Rep. Waxman points out the importance of lawsuits such as Ms. Bartlett’s:
“[D]amage suits advance public health. Product liability lawsuits help to uncover information that can lead to safer products. Material produced in litigation can help the public and the FDA to identify problems with particular drugs and can add to physicians’ and public understanding of the risks of the products and flaws in the regulatory system.”
“Given that a drug’s safety profile is incomplete at the time of approval, the possibility of product liability lawsuits helps to protect patients by serving as a powerful incentive for drug companies (both brand-name and generic, prescription and OTC) to improve products as soon as a defect is identified and to remove from the market older products that do not provide the safety of newer ones.”
In fact, Supreme Court itself has said something similar. In Wyeth v Levine, the Court pointed out that “Congress did not intend FDA oversight to be the exclusive means of ensuring drug safety and effectiveness’ and that state law serves as a ‘complementary form of drug regulation.’”
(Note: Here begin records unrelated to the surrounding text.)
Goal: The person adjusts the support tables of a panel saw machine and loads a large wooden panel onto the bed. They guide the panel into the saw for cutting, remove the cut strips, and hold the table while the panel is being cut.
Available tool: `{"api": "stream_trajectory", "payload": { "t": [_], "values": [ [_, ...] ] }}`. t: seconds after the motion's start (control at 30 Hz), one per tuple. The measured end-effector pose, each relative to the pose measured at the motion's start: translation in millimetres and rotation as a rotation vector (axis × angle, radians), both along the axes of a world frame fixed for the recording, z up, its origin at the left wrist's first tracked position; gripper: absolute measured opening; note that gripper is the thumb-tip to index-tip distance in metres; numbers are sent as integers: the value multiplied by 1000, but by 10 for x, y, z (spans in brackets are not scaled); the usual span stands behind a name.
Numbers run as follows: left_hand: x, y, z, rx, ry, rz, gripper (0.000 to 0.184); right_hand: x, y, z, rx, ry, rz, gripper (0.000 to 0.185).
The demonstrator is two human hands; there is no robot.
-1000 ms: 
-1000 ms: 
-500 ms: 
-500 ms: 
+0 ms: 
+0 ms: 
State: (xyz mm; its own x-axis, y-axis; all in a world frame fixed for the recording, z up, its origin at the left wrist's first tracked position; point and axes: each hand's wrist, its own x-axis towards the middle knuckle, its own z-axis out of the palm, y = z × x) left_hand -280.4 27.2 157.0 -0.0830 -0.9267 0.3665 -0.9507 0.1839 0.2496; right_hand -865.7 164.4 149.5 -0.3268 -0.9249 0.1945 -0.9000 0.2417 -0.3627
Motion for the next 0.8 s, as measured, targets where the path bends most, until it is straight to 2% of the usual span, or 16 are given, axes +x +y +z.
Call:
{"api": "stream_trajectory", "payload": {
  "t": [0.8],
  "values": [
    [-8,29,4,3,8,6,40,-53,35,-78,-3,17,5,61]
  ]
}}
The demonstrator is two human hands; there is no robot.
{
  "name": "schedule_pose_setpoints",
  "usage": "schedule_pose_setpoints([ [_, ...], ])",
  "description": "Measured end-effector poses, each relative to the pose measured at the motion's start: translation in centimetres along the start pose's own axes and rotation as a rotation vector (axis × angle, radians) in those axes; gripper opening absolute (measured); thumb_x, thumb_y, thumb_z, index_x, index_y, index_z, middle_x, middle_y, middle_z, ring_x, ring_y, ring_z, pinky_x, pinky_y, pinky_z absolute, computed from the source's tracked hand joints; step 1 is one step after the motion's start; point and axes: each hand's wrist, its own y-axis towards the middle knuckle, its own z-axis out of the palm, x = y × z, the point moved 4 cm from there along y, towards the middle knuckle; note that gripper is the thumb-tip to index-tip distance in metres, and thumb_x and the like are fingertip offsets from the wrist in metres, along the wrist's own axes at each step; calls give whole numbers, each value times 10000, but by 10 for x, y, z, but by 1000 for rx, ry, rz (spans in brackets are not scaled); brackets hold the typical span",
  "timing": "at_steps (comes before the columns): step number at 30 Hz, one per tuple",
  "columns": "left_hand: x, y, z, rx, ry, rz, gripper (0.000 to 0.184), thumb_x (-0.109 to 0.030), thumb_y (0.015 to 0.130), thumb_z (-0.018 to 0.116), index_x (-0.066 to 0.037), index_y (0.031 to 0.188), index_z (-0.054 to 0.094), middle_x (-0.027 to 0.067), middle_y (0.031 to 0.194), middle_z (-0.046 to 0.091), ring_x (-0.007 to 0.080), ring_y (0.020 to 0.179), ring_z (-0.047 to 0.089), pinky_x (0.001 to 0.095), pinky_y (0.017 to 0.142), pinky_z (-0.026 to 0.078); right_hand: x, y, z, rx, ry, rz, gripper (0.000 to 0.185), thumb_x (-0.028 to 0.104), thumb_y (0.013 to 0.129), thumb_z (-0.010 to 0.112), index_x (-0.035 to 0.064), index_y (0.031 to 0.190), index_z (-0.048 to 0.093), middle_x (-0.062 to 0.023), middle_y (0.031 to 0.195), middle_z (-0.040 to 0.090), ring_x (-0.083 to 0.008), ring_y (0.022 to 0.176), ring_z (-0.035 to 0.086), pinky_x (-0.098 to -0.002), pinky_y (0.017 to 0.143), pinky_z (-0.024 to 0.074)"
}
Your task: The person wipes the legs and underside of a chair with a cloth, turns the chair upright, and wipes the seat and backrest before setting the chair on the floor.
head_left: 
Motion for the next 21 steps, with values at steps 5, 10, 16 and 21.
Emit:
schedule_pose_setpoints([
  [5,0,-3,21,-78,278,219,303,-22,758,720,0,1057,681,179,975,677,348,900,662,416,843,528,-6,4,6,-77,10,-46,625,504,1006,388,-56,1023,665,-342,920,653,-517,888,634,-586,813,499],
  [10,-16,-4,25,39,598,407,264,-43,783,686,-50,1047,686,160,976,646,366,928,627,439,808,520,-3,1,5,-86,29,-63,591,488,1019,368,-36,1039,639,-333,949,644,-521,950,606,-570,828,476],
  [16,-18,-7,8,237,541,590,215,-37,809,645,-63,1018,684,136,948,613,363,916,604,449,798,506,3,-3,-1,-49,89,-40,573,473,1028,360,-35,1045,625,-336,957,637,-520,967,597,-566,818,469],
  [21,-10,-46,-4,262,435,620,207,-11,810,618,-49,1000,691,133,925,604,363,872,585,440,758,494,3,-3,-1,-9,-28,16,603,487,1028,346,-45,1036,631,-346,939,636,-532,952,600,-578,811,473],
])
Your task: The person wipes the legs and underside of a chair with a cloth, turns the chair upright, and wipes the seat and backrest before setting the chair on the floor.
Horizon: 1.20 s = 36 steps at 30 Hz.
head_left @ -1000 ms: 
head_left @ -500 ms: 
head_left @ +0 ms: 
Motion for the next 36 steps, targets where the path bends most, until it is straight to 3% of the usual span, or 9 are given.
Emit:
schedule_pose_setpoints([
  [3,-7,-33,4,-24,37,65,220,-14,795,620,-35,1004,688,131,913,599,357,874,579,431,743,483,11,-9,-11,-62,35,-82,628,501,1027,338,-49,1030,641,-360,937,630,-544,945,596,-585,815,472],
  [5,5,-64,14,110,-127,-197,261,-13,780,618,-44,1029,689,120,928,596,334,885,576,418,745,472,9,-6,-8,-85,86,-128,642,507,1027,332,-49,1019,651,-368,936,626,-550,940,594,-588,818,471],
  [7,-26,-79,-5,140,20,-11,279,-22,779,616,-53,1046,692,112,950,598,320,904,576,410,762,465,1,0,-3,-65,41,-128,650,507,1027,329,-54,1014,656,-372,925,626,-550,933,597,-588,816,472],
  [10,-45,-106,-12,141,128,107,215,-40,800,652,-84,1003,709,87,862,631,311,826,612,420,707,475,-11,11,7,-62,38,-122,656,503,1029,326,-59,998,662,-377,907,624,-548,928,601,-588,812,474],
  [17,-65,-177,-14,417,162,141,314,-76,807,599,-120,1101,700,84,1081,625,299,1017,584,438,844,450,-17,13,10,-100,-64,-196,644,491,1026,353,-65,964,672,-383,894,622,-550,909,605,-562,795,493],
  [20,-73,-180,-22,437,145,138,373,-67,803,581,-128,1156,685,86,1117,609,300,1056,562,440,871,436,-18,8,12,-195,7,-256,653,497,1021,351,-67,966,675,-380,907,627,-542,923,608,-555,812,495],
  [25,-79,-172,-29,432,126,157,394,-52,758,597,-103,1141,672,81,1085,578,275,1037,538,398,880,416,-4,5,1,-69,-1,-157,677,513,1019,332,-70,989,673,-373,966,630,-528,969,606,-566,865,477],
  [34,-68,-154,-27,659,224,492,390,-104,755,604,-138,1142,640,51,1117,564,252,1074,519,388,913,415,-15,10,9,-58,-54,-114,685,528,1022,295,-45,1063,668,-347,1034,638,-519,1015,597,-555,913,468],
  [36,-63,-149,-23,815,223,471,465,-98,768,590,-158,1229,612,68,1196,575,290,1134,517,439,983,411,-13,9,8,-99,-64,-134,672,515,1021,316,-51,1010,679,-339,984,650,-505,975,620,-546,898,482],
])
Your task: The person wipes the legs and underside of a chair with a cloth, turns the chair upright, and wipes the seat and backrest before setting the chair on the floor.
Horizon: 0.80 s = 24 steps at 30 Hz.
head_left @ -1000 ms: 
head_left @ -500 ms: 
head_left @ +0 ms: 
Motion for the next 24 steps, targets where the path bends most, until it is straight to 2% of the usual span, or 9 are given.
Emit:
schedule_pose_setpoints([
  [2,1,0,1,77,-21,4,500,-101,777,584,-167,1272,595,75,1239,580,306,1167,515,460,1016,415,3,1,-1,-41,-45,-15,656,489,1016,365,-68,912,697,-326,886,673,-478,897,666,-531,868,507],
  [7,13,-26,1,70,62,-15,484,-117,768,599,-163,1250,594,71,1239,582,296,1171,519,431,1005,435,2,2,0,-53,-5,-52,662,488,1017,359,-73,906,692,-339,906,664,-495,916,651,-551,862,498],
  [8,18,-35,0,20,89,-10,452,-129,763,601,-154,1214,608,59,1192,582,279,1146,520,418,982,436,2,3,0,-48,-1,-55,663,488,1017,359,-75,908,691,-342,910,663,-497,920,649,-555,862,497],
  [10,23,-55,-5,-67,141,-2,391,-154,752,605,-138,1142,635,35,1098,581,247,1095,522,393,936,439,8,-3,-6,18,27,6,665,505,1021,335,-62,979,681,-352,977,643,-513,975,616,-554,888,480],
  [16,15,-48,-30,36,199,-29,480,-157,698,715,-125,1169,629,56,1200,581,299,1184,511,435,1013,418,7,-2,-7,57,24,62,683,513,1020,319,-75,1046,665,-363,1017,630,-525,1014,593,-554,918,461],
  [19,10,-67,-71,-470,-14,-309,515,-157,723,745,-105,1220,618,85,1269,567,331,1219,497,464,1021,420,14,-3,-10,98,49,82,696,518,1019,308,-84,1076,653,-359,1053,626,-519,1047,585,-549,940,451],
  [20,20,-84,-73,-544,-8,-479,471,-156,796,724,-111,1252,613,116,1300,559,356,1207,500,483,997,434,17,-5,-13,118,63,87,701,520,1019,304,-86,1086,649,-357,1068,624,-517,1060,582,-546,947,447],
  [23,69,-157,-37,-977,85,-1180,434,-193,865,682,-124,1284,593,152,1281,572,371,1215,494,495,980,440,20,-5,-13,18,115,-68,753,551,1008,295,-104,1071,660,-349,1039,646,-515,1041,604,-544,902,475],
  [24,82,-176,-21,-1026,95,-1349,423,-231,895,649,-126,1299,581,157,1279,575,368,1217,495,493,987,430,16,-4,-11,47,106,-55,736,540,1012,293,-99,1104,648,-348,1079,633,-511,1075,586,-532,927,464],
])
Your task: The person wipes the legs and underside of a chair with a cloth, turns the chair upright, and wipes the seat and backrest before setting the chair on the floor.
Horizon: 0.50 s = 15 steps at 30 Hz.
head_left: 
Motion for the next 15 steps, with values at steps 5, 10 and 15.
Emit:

After the Mensing decision in 2012, Senate Judiciary Chair Pat Leahy (D-VA) introduced the “Patient Safety and Generic Labeling Improvement Act” to try to address this decision. He explained the impact: “If a consumer takes the brand-name version of drug, she can sue the manufacturer for inadequate warnings. If the pharmacy happens to give her the generic version, she will not be compensated for her injuries. The result is a two-track system that penalizes consumers of generic drugs – even though many consumers have no control over which drug they take, because state law and their health insurance plan require them to take generics if they are available.”
Let’s hope the Court doesn’t force the scope of Senator Leahy’s bill to be dramatically expanded. For Karen Bartlett and others who have suffered immeasurably from a generic drug, whether the drug was generic or brand name shouldn’t make any difference, as she states, “I think the generic companies as well as brand-name companies, they should be held accountable for the medicines that they put out there.”